Beverly Thomas Galloway (October 16, 1863 – June 13, 1938) was an American plant pathologist and horticulturist who was the first head of the Division of Vegetable Physiology and Pathology of the United States Department of Agriculture (USDA).[1] He served for one year as Assistant Secretary of Agriculture of the United States, and has been described as "arguably the single, most influential figure involved in the early growth and development of plant pathology and the plant sciences generally in the USDA."[2] He served as president of the Botanical Society of America, was a charter member of the American Phytopathological Society, and was a fellow of the American Association for the Advancement of Science.
Galloway was born October 16, 1863, in Millersburg, Missouri, the fourth child and only son of parents Robert McCauley Galloway and Jane Galloway (née McCray). His father was a Kentucky-born farmer and miler of Scotch-Irish descent, and his mother's family came from Maryland. At age 14 Beverly became a clerk in a Columbia, Missouri, drugstore and in 1878 became a registered pharmacist, practicing for two years. He entered the University of Missouri in 1882, where he was mentored by botanist Samuel M. Tracy, and graduated with a Bachelor of Agricultural Science degree in 1884. He worked in the University's horticulture department for two years after graduation, where he developed an interest in plant diseases.[2] His 1887 paper Parasitic fungi of Missouri was the first systematic and economic mycological work conducted in the state.[2]

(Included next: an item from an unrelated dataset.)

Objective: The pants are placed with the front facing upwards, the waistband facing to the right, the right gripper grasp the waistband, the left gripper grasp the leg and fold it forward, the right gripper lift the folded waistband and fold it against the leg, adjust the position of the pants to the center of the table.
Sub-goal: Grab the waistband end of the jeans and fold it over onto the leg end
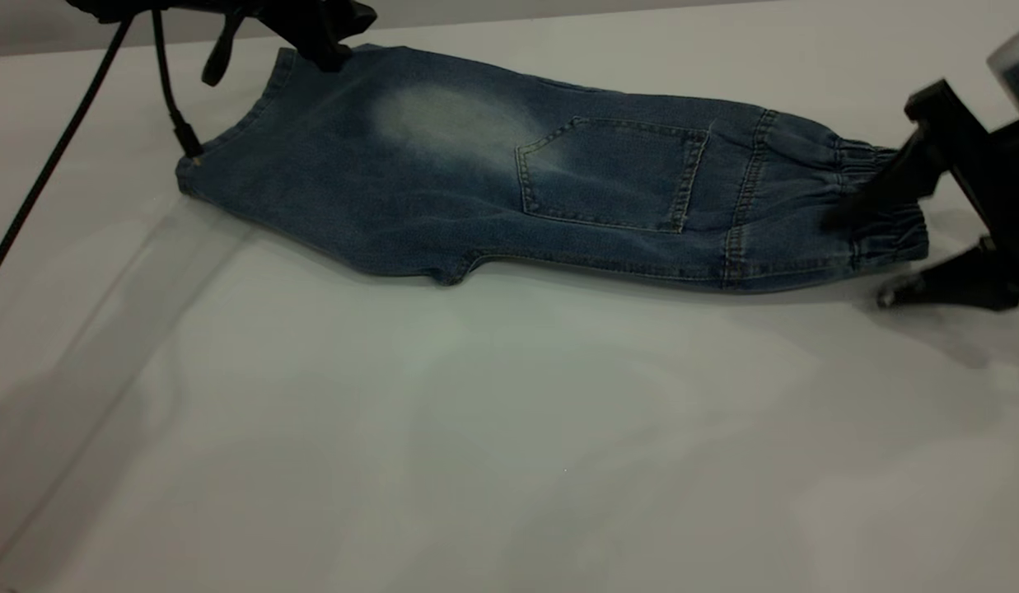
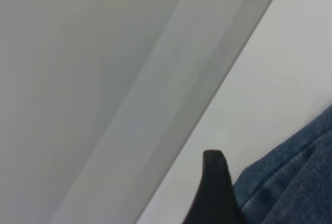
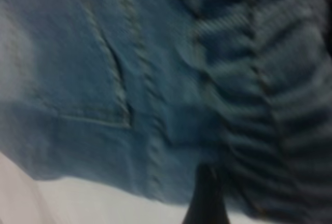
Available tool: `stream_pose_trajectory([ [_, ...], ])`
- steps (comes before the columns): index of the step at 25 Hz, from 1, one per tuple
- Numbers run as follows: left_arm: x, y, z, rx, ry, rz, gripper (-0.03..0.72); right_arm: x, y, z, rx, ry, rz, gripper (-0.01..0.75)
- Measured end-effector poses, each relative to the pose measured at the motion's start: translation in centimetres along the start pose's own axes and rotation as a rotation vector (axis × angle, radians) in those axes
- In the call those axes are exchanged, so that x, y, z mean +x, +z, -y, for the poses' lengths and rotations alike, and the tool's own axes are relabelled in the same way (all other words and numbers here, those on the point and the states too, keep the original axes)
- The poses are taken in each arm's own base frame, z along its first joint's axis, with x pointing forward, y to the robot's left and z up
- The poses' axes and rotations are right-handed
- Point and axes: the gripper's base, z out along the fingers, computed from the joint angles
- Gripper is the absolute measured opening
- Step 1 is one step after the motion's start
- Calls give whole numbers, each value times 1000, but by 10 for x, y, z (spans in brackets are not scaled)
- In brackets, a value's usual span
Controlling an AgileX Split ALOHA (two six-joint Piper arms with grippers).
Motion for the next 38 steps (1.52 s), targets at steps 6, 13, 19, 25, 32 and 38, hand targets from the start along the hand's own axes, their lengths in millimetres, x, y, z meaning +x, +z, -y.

In 1887 Galloway was appointed as assistant in the Section of Mycology of the United States Department of Agriculture, becoming head of the Section the following year after the resignation of Frank Lamson-Scribner.[3] As chief, Galloway expanded the research scope of the Section to include the chemical control of fungal diseases of a larger selection of crops, and made the Section more responsive to the needs of farmers and gardeners.[2] In 1895 the Section of Mycology was renamed the Division of Vegetable Physiology and Pathology, with Galloway remaining chief.[4]
In 1913, he was appointed Assistant Secretary of Agriculture of the United States, serving for one year before accepting a deanship at New York State College of Agriculture, a college of Cornell University. He left Cornell in 1916 and returned to the USDA, where he served until his retirement in 1933.[4]
Over his career, Galloway served as president of the Botanical Society of America (1902), was a charter member of the American Phytopathological Society, and was elected a fellow of the American Association for the Advancement of Science. He received honorary doctorates from the University of Missouri (1902) and the University of Maryland (1923).[2][3] He was elected as member of the Royal Swedish Academy of Agriculture in 1899.[5]
Galloway married Agnes Stewart Rankin of Kansas City, Missouri, in 1888, with whom he had three children: Robert Rankin, Alexander Gordon, and Beverly Stewart. After being stricken with blindness and an incurable disease, Galloway committed suicide on June 13, 1938, in Washington, D. C. and was buried in Washington's Fort Lincoln Cemetery.[4][6]